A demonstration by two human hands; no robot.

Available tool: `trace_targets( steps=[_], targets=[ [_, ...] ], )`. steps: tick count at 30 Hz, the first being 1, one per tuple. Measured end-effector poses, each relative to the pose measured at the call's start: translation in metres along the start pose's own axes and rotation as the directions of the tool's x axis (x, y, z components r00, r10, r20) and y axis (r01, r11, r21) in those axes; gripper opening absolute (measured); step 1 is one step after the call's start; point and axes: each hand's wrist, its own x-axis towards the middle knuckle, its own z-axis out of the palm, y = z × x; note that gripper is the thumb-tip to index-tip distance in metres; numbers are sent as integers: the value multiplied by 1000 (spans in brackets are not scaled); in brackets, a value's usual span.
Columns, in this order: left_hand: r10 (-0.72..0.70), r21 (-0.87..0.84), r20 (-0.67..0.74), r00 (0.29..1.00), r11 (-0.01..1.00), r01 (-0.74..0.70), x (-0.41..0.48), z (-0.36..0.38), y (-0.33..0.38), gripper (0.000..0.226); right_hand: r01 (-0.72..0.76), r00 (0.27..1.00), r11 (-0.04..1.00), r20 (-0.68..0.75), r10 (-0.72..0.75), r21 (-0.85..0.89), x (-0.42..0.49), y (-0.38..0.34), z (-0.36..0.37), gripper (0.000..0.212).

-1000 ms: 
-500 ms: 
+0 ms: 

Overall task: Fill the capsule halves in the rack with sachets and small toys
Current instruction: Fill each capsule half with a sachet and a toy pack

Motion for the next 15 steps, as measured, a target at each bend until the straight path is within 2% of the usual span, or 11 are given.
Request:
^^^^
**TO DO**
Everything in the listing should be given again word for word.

**YOUR RESPONSE**
A demonstration by two human hands; no robot.

Available tool: `trace_targets( steps=[_], targets=[ [_, ...] ], )`. steps: tick count at 30 Hz, the first being 1, one per tuple. Measured end-effector poses, each relative to the pose measured at the call's start: translation in metres along the start pose's own axes and rotation as the directions of the tool's x axis (x, y, z components r00, r10, r20) and y axis (r01, r11, r21) in those axes; gripper opening absolute (measured); step 1 is one step after the call's start; point and axes: each hand's wrist, its own x-axis towards the middle knuckle, its own z-axis out of the palm, y = z × x; note that gripper is the thumb-tip to index-tip distance in metres; numbers are sent as integers: the value multiplied by 1000 (spans in brackets are not scaled); in brackets, a value's usual span.
Columns, in this order: left_hand: r10 (-0.72..0.70), r21 (-0.87..0.84), r20 (-0.67..0.74), r00 (0.29..1.00), r11 (-0.01..1.00), r01 (-0.74..0.70), x (-0.41..0.48), z (-0.36..0.38), y (-0.33..0.38), gripper (0.000..0.226); right_hand: r01 (-0.72..0.76), r00 (0.27..1.00), r11 (-0.04..1.00), r20 (-0.68..0.75), r10 (-0.72..0.75), r21 (-0.85..0.89), x (-0.42..0.49), y (-0.38..0.34), z (-0.36..0.37), gripper (0.000..0.212).

-1000 ms: 
-500 ms: 
+0 ms: 

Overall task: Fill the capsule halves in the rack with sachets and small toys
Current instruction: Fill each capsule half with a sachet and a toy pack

Motion for the next 15 steps, as measured, a target at each bend until the straight path is within 2% of the usual span, or 11 are given.
Request:

Nothing further is needed to complete this exercise.